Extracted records
• • • •

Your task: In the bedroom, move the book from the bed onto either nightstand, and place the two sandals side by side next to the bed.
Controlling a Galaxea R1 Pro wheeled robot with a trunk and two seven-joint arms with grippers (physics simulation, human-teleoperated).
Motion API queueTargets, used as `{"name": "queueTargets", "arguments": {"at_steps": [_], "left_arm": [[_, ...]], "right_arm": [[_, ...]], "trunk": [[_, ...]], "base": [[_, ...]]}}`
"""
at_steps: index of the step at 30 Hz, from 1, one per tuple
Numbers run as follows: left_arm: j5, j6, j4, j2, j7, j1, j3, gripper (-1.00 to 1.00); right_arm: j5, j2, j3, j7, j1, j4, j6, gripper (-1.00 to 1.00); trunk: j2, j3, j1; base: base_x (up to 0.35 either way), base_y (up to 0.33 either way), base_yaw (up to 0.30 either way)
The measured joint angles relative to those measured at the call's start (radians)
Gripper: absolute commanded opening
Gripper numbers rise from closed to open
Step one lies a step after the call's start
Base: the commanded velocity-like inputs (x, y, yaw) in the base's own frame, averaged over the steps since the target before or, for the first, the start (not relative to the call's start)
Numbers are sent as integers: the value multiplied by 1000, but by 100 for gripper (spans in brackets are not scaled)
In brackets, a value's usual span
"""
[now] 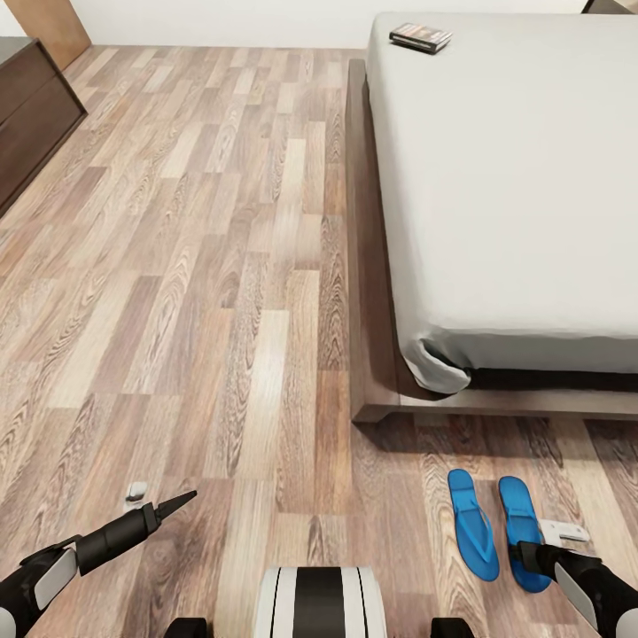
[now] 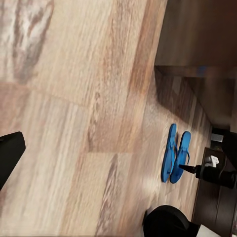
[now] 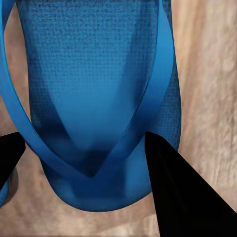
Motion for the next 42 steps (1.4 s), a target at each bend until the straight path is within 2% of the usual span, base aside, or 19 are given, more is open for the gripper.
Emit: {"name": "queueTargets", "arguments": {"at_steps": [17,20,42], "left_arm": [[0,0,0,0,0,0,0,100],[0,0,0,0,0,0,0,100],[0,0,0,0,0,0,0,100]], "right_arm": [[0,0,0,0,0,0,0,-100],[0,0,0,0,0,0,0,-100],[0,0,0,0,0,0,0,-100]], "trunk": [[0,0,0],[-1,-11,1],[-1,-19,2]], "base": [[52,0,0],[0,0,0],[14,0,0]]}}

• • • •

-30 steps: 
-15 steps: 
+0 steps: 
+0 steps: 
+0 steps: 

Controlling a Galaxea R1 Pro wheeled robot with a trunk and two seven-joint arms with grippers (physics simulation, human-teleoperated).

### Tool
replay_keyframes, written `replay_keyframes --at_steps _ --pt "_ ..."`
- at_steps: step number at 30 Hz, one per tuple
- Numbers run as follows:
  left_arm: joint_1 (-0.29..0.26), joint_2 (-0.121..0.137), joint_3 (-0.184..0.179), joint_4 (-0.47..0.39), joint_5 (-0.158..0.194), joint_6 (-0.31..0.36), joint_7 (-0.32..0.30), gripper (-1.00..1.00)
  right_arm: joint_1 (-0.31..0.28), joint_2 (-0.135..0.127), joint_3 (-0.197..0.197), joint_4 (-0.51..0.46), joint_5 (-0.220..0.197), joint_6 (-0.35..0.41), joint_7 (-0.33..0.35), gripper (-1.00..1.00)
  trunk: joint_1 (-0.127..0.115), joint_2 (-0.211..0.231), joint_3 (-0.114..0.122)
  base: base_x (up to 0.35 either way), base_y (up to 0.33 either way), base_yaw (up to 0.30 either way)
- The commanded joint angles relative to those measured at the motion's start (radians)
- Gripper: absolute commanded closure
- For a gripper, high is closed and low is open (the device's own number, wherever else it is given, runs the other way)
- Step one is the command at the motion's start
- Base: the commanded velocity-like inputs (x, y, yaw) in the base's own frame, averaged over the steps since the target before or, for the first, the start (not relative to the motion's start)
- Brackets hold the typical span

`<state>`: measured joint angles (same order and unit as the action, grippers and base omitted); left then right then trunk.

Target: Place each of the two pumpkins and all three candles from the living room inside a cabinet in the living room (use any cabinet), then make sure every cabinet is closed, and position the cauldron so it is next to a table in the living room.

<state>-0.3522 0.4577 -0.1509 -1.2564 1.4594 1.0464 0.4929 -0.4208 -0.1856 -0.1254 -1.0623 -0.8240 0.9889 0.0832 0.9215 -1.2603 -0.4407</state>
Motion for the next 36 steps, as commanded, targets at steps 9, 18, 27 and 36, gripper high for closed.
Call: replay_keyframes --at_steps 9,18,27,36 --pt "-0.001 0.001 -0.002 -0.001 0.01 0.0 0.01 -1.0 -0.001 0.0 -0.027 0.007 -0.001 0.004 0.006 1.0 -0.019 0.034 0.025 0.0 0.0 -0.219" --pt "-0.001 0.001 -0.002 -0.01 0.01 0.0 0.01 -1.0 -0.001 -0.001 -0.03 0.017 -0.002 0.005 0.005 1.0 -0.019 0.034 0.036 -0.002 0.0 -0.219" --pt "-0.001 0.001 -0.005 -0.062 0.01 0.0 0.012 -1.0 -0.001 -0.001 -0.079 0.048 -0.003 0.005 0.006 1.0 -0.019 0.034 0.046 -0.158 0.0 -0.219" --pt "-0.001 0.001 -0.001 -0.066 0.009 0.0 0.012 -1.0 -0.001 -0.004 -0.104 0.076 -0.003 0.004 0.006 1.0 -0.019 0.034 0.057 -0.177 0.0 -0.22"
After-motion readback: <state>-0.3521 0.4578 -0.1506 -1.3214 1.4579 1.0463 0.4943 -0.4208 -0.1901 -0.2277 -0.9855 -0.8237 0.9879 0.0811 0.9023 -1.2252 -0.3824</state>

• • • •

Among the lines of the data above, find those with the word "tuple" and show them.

TASK RESPONSE:
at_steps: index of the step at 30 Hz, from 1, one per tuple
- at_steps: step number at 30 Hz, one per tuple

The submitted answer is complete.